- _PROBLEM DESCRIPTION_:
Retype exactly the lines that run from the start of the data to the line holding "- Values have", including both, and only those.

- _DATASET EXCERPT_:
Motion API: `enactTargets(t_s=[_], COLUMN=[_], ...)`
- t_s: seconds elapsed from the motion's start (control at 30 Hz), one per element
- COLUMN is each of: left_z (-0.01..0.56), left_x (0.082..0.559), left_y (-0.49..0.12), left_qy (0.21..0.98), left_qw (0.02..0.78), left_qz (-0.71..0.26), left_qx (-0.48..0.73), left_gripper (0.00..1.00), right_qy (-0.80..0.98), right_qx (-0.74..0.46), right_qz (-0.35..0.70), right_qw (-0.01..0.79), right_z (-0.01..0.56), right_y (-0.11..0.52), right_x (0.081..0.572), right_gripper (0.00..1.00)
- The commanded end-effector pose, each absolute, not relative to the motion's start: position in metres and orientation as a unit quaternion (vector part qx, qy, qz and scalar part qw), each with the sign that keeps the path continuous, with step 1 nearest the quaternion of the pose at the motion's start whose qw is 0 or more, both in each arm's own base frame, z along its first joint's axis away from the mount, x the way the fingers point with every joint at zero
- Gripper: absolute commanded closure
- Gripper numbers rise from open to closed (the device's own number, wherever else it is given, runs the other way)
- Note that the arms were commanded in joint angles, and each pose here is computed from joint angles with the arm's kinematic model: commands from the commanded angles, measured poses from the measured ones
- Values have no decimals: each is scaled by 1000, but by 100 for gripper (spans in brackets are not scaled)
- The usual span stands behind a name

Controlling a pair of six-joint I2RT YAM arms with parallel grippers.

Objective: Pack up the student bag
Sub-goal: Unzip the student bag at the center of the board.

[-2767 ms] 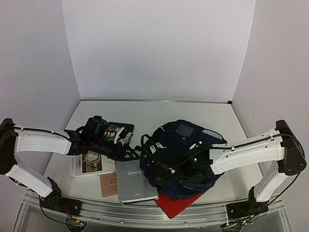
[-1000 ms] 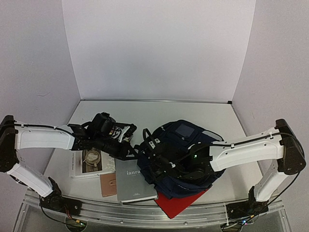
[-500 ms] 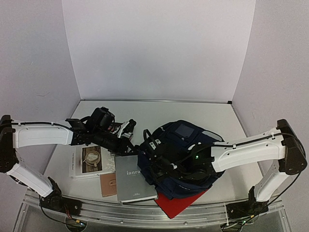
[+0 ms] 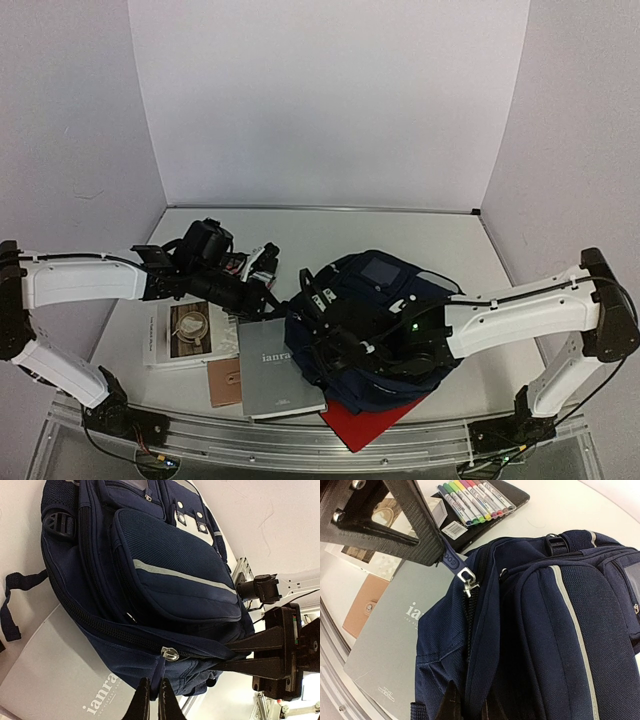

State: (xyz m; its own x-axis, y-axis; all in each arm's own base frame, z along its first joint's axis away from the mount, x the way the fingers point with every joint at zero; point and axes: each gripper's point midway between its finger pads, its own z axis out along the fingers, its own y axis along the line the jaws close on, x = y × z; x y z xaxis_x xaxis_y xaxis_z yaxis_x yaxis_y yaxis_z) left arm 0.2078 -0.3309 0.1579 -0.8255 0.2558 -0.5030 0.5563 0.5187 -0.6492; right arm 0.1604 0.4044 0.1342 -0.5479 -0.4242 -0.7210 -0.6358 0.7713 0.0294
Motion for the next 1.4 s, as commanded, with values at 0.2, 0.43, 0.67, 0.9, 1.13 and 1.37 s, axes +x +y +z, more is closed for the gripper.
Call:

- _RESPONSE TO THIS EXERCISE_:
Motion API: `enactTargets(t_s=[_], COLUMN=[_], ...)`
- t_s: seconds elapsed from the motion's start (control at 30 Hz), one per element
- COLUMN is each of: left_z (-0.01..0.56), left_x (0.082..0.559), left_y (-0.49..0.12), left_qy (0.21..0.98), left_qw (0.02..0.78), left_qz (-0.71..0.26), left_qx (-0.48..0.73), left_gripper (0.00..1.00), right_qy (-0.80..0.98), right_qx (-0.74..0.46), right_qz (-0.35..0.70), right_qw (-0.01..0.79), right_z (-0.01..0.56), right_y (-0.11..0.52), right_x (0.081..0.572), right_gripper (0.00..1.00)
- The commanded end-effector pose, each absolute, not relative to the motion's start: position in metres and orientation as a unit quaternion (vector part qx, qy, qz and scalar part qw), each with the sign that keeps the path continuous, with step 1 nearest the quaternion of the pose at the motion's start whose qw is 0 or more, both in each arm's own base frame, z along its first joint's axis away from the mount, x the way the fingers point with every joint at zero
- Gripper: absolute commanded closure
- Gripper numbers rise from open to closed (the device's own number, wherever else it is given, runs the other way)
- Note that the arms were commanded in joint angles, and each pose here is computed from joint angles with the arm's kinematic model: commands from the commanded angles, measured poses from the measured ones
- Values have no decimals: each is scaled by 1000, but by 100 for gripper (spans in brackets are not scaled)

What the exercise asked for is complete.